Cananeia (San Paolo), 7 settembre 2011 - L'agenzia Ansa ha intervistato Cesare Battisti. L’ex militante dei Proletari armati per il Comunismo ha subito chiarito che chiede "perdono" per le vittime degli attentati avvenuti in Italia negli anni ‘70, ammettendo le proprie "responsabilità politiche" ma negando la sua partecipazione diretta agli attacchi terroristici.

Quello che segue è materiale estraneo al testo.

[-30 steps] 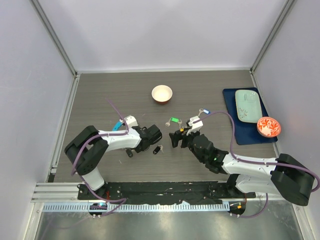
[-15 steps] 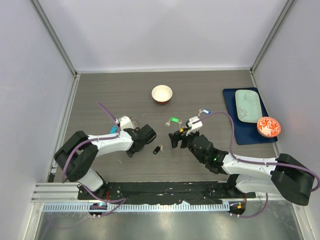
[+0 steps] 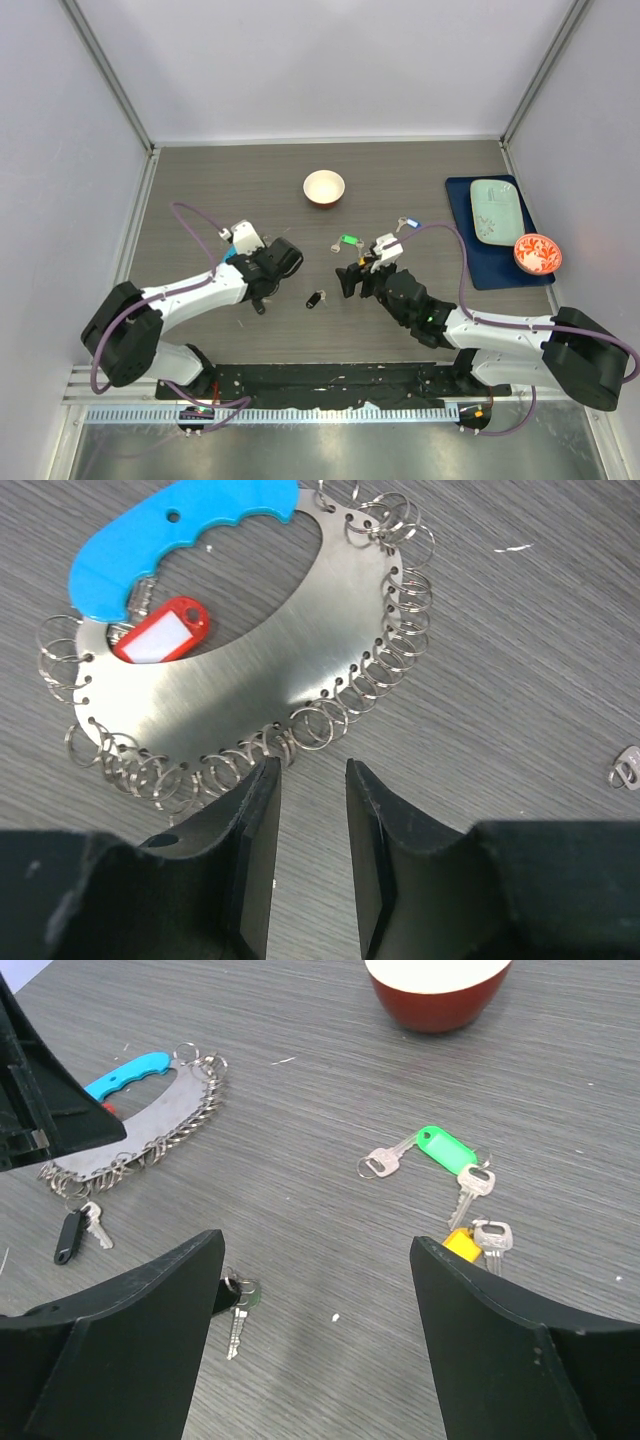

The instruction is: Put the keys on the keyring

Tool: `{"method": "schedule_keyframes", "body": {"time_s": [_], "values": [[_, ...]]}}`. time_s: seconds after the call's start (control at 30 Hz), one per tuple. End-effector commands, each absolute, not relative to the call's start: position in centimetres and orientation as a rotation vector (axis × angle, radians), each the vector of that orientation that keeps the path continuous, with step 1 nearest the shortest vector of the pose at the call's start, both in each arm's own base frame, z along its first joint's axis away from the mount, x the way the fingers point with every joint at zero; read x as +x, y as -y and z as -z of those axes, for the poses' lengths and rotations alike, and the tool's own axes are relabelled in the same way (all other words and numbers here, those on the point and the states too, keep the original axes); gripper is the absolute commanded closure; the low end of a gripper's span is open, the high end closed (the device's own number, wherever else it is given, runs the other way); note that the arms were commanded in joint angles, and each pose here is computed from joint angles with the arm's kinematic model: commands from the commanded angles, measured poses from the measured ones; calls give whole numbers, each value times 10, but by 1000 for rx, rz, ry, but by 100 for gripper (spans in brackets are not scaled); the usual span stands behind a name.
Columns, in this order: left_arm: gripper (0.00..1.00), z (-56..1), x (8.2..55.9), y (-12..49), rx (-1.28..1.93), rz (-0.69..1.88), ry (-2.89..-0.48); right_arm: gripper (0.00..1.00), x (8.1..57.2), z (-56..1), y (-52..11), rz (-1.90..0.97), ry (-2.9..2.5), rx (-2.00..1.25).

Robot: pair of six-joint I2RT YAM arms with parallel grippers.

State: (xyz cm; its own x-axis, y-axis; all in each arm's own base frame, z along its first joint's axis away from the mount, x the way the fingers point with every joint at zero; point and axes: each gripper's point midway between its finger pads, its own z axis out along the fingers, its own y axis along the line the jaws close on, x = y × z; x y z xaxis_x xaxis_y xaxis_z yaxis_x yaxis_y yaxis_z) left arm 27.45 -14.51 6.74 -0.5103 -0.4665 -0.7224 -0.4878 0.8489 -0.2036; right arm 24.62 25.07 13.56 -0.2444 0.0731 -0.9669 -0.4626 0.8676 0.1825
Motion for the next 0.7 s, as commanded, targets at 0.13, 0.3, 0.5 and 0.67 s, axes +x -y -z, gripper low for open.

Ma allo stesso tempo respinge la parola "pentimento": "Non mi piace, è una ipocrisia, sinonimo di delazione, è legata alla religione".

 

"Chiedo perdono come responsabile politico, non come responsabile militare di una partecipazione diretta agli attentati", ha detto Battisti intervistato dall’ANSA nella casa messa a disposizione da un amico brasiliano a Cananeia, sul litorale di San Paolo.

 

Le responsabilità "maggiori" sono proprio quelle "politiche", ha proseguito Battisti indicando che ormai "da anni" è in una posizione di "autocritica e riconsiderazione" di tali fatti. "Il punto - ha tenuto a precisare - è che non ci sia confusione", che tale assunzione di responsabilità "non voglia dire confessione di partecipazione diretta" agli attentati.

 

"Sento responsabilità - ha proseguito Battisti - per aver partecipato ai Proletari armati per il comunismo e mi assumo oggi una responsabilità maggiore di quella reale, di quella cioè che avevo all’epoca perché ero un ragazzino". Ma, ha aggiunto, "la parola pentimento non mi piace, è un’ipocrisia, sinonimo di delazione, è legata alla religione".

 

Battisti - che si ritiene d’altra parte una sorta di ‘jolly’ in tanti processi giudiziari ("sono dappertutto, quando manca o non torna qualcosa sbattono dentro me’’) - ha giustificato le fughe fatte in diversi paesi (Francia, Messico, Brasile): altrimenti, ha sottolineato ribadendo quanto detto piu’ volte, rischiava di ‘’finire per pagare con l’ergastolo in Italia delitti che non ho commesso".

 

Nel ricordare "il periodo trascorso tempo fa a Puerto Escondido e in Messico, anni di riappacificazione, di ripensamento della società, in cui ha ‘normalizzato’ la sua vita", Battisti confida di avere ora "speranza di riconciliazione". "Alla luce di oggi, illudersi che si potessero cambiare le cose in Italia con la lotta armata e’ stato un errore. Non posso che fare autocritica".

 

Tuttavia Battisti puntualizza che quella della fine degli anni ‘70 "era una fase successiva ad un tentativo di colpo di stato, di attentati con bombe contro manifestazioni e sindacati, una fase in cui - sottolinea - non c’erano più spazi politici". Poi confida: "Quando c’è stato l’attentato a Torregiani e il figlio è rimasto ferito, ricordo che ho pianto, fin da subito, da quando ho letto la notizia su ‘La Notte’ di Milano".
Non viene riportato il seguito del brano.